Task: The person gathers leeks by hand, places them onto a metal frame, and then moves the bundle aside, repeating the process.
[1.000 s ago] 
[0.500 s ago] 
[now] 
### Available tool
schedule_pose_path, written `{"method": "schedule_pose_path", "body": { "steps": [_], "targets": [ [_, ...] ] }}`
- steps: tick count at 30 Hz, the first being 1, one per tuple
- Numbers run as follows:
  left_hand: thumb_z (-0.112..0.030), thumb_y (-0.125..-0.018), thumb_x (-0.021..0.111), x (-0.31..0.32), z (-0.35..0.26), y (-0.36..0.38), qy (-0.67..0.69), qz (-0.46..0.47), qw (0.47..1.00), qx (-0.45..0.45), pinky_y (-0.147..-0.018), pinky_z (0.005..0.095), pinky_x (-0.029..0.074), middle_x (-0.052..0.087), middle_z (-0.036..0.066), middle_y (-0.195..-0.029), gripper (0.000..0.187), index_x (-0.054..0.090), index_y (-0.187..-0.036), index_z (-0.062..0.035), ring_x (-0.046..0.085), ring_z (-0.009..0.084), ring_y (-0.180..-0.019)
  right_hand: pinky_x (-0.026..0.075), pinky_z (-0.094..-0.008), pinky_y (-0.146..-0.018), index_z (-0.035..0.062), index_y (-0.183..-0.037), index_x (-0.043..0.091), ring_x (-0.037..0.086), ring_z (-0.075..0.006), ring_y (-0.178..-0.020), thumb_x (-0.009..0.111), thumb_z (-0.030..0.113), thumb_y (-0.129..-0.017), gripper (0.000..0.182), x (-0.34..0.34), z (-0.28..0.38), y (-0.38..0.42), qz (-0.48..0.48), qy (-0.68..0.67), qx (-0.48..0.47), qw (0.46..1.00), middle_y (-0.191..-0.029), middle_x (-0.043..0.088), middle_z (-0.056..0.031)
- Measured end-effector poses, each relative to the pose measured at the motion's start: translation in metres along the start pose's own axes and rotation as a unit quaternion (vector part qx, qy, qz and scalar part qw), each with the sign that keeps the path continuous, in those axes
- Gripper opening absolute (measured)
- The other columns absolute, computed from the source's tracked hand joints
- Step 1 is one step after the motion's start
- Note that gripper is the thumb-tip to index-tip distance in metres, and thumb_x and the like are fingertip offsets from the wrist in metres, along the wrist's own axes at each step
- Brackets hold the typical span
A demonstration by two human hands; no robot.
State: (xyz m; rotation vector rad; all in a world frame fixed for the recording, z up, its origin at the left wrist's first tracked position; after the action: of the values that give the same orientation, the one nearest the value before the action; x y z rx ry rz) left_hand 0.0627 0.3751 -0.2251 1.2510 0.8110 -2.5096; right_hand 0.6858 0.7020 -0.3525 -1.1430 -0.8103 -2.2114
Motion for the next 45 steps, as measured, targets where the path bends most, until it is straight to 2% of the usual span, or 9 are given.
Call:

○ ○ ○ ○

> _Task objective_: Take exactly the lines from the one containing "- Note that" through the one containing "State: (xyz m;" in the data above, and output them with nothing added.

> _Response below_:
- Note that gripper is the thumb-tip to index-tip distance in metres, and thumb_x and the like are fingertip offsets from the wrist in metres, along the wrist's own axes at each step
- Brackets hold the typical span
A demonstration by two human hands; no robot.
State: (xyz m; rotation vector rad; all in a world frame fixed for the recording, z up, its origin at the left wrist's first tracked position; after the action: of the values that give the same orientation, the one nearest the value before the action; x y z rx ry rz) left_hand 0.0627 0.3751 -0.2251 1.2510 0.8110 -2.5096; right_hand 0.6858 0.7020 -0.3525 -1.1430 -0.8103 -2.2114

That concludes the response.